Explosion des coûts du F-35: Ottawa n’a rien appris de ses erreurs
Le prix des 88 chasseurs a explosé pour passer de 19G$ à au moins 28G$


Guillaume St-Pierre – analyse
OTTAWA | Mark Carney a peut-être frappé dans le mille avec l’annonce de la hausse des budgets de la défense, mais le fiasco financier du F-35 rappelle que la confiance des Canadiens pourrait très vite s’effriter.
Le premier ministre a surpris à peu près tout le monde lundi en annonçant que le Canada allait atteindre la cible de 2% de l’OTAN en matière de défense grâce à un investissement de plus de 9G$ dès cette année.
Un bon coup
La classe politique et même une forte majorité de Canadiens applaudissent la démarche.
Un nouveau sondage indique que 51% sont d’accord avec cet objectif tandis que 17% voudraient même aller plus loin.
Très bien, mais tout le monde sait que les achats militaires sont constamment gangrenés par des scandales et des dépassements de coûts.

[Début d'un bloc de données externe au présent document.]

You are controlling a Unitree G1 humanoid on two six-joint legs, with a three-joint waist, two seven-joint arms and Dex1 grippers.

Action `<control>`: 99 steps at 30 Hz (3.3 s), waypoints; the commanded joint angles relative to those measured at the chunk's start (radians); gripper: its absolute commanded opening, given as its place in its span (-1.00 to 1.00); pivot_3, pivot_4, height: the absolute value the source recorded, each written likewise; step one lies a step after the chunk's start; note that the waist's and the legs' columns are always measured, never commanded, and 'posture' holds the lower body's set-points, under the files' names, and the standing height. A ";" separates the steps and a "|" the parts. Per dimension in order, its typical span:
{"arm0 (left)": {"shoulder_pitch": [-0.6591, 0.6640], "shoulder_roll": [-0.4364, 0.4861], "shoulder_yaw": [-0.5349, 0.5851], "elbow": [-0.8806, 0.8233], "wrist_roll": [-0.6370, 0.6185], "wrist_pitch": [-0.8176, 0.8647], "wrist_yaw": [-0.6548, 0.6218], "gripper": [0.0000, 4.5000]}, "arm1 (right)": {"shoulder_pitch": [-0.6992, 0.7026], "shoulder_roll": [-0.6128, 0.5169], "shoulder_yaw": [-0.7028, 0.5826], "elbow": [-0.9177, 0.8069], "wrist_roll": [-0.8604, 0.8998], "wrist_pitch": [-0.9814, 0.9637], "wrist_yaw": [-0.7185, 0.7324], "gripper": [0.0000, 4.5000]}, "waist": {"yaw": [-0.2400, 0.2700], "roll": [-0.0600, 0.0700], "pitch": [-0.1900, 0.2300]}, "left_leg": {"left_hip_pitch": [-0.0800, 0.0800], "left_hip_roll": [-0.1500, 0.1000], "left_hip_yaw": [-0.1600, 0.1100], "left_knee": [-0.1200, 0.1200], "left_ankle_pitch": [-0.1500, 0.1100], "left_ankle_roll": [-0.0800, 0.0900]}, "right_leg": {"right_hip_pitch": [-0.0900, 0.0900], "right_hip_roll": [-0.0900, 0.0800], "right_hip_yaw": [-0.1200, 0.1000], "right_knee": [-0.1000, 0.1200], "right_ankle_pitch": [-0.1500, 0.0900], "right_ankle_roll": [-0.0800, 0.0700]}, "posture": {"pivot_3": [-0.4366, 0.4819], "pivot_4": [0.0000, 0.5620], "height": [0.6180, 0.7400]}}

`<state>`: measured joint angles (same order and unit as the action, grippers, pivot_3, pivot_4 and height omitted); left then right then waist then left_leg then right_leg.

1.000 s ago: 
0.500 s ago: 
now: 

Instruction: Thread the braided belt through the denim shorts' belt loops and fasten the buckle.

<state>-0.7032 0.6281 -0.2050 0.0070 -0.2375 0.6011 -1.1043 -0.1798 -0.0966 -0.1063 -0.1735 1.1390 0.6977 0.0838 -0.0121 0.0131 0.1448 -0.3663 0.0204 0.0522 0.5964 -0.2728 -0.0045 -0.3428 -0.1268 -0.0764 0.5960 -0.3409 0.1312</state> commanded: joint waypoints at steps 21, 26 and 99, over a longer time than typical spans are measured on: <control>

On finit soit par ne jamais dépenser l’argent, soit par en dépenser beaucoup plus que prévu.
Prenons l’exemple du F-35, dont le fiasco a connu un autre rebondissement mardi. Il s’avère que le coût des 88 chasseurs a explosé pour passer de 19G$ à au moins 28G$, selon un autre rapport dévastateur de la vérificatrice générale du Canada, Karen Hogan.
C’est sans compter les 5,5G$ de plus que coûtera la mise à niveau des infrastructures et de l’armement pour les accueillir, ce qui ajoute 5,5G$ au coût total.
Comment en sommes-nous arrivés là? Il semble que les gouvernements successifs n’ont rien appris. Le ver est dans la pomme depuis le départ, c’est-à-dire le grand mensonge sur le coût d’achat.

Un vieux scandale
Stephen Harper a provoqué un scandale lorsqu’on a appris que les coûts avaient été grossièrement sous-estimés.
Le gouvernement Trudeau n’a pas fait bien mieux lorsqu’il a choisi le F-35 en 2023.
Mme Hogan a révélé que les libéraux s’étaient fiés à une vieille étude de 2019 pour en établir le budget.
Des données de 2022, plus à jour, étaient pourtant disponibles. Pire encore, le ministère de la Défense s’attendait lui-même à ce que le coût définitif dépasse l’estimation de 2022.
Le cycle de la grande hypocrisie sur le coût de ses grands projets militaires se poursuit.
Pour l’instant, Mark Carney ne s’en retrouve pas tellement égratigné. Ses nouvelles dépenses en défense sont justement perçues comme pragmatiques.
Mais il aurait intérêt pour la suite à jouer franc-jeu avec les Canadiens sur le coût réel de ces énormes dépenses militaires, s’il souhaitait conserver leur adhésion.